Dataset entries:
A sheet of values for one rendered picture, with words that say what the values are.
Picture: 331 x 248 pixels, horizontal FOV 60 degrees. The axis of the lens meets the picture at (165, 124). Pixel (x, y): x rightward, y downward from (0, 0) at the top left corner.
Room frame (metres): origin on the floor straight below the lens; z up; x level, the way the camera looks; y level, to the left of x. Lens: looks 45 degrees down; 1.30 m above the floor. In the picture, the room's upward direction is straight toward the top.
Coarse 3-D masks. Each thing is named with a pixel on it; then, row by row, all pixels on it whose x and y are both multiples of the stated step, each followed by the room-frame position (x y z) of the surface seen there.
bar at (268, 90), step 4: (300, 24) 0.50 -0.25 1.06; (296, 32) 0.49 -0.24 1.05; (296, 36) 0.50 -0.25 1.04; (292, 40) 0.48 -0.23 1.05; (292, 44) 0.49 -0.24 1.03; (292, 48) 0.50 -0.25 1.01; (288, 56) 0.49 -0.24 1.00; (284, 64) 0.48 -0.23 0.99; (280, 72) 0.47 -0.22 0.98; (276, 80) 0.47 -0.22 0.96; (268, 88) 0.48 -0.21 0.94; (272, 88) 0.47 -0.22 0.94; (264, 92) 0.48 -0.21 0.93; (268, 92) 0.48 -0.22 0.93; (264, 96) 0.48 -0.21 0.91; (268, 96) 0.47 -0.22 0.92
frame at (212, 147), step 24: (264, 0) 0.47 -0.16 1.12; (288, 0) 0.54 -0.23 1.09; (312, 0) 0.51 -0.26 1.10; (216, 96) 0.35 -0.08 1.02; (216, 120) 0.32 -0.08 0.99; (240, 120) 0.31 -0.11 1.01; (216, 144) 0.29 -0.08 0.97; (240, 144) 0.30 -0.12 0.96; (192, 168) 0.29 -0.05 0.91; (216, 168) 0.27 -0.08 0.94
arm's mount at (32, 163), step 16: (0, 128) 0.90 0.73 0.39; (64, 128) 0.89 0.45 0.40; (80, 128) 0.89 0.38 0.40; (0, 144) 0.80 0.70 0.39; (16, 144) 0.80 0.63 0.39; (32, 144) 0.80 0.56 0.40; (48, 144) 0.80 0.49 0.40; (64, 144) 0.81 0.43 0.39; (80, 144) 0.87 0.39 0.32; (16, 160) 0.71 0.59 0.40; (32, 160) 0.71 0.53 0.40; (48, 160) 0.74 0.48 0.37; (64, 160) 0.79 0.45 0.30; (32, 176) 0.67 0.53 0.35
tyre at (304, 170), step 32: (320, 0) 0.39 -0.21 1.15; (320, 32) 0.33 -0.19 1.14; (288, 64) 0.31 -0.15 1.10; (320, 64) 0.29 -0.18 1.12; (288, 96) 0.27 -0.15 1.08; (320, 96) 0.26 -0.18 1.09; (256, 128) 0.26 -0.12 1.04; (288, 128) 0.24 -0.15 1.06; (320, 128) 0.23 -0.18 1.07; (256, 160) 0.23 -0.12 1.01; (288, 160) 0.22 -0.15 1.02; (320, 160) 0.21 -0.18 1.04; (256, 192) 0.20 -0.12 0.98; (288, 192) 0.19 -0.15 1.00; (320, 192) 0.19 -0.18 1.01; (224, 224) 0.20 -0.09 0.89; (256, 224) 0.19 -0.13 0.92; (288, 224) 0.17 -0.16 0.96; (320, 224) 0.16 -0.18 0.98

Exercise directions:
The material above needs to be reproduced exactly as written.

Response area:
A sheet of values for one rendered picture, with words that say what the values are.
Picture: 331 x 248 pixels, horizontal FOV 60 degrees. The axis of the lens meets the picture at (165, 124). Pixel (x, y): x rightward, y downward from (0, 0) at the top left corner.
Room frame (metres): origin on the floor straight below the lens; z up; x level, the way the camera looks; y level, to the left of x. Lens: looks 45 degrees down; 1.30 m above the floor. In the picture, the room's upward direction is straight toward the top.
Coarse 3-D masks. Each thing is named with a pixel on it; then, row by row, all pixels on it whose x and y are both multiples of the stated step, each followed by the room-frame position (x y z) of the surface seen there.
bar at (268, 90), step 4: (300, 24) 0.50 -0.25 1.06; (296, 32) 0.49 -0.24 1.05; (296, 36) 0.50 -0.25 1.04; (292, 40) 0.48 -0.23 1.05; (292, 44) 0.49 -0.24 1.03; (292, 48) 0.50 -0.25 1.01; (288, 56) 0.49 -0.24 1.00; (284, 64) 0.48 -0.23 0.99; (280, 72) 0.47 -0.22 0.98; (276, 80) 0.47 -0.22 0.96; (268, 88) 0.48 -0.21 0.94; (272, 88) 0.47 -0.22 0.94; (264, 92) 0.48 -0.21 0.93; (268, 92) 0.48 -0.22 0.93; (264, 96) 0.48 -0.21 0.91; (268, 96) 0.47 -0.22 0.92
frame at (212, 147), step 24: (264, 0) 0.47 -0.16 1.12; (288, 0) 0.54 -0.23 1.09; (312, 0) 0.51 -0.26 1.10; (216, 96) 0.35 -0.08 1.02; (216, 120) 0.32 -0.08 0.99; (240, 120) 0.31 -0.11 1.01; (216, 144) 0.29 -0.08 0.97; (240, 144) 0.30 -0.12 0.96; (192, 168) 0.29 -0.05 0.91; (216, 168) 0.27 -0.08 0.94
arm's mount at (32, 163), step 16: (0, 128) 0.90 0.73 0.39; (64, 128) 0.89 0.45 0.40; (80, 128) 0.89 0.38 0.40; (0, 144) 0.80 0.70 0.39; (16, 144) 0.80 0.63 0.39; (32, 144) 0.80 0.56 0.40; (48, 144) 0.80 0.49 0.40; (64, 144) 0.81 0.43 0.39; (80, 144) 0.87 0.39 0.32; (16, 160) 0.71 0.59 0.40; (32, 160) 0.71 0.53 0.40; (48, 160) 0.74 0.48 0.37; (64, 160) 0.79 0.45 0.30; (32, 176) 0.67 0.53 0.35
tyre at (304, 170), step 32: (320, 0) 0.39 -0.21 1.15; (320, 32) 0.33 -0.19 1.14; (288, 64) 0.31 -0.15 1.10; (320, 64) 0.29 -0.18 1.12; (288, 96) 0.27 -0.15 1.08; (320, 96) 0.26 -0.18 1.09; (256, 128) 0.26 -0.12 1.04; (288, 128) 0.24 -0.15 1.06; (320, 128) 0.23 -0.18 1.07; (256, 160) 0.23 -0.12 1.01; (288, 160) 0.22 -0.15 1.02; (320, 160) 0.21 -0.18 1.04; (256, 192) 0.20 -0.12 0.98; (288, 192) 0.19 -0.15 1.00; (320, 192) 0.19 -0.18 1.01; (224, 224) 0.20 -0.09 0.89; (256, 224) 0.19 -0.13 0.92; (288, 224) 0.17 -0.16 0.96; (320, 224) 0.16 -0.18 0.98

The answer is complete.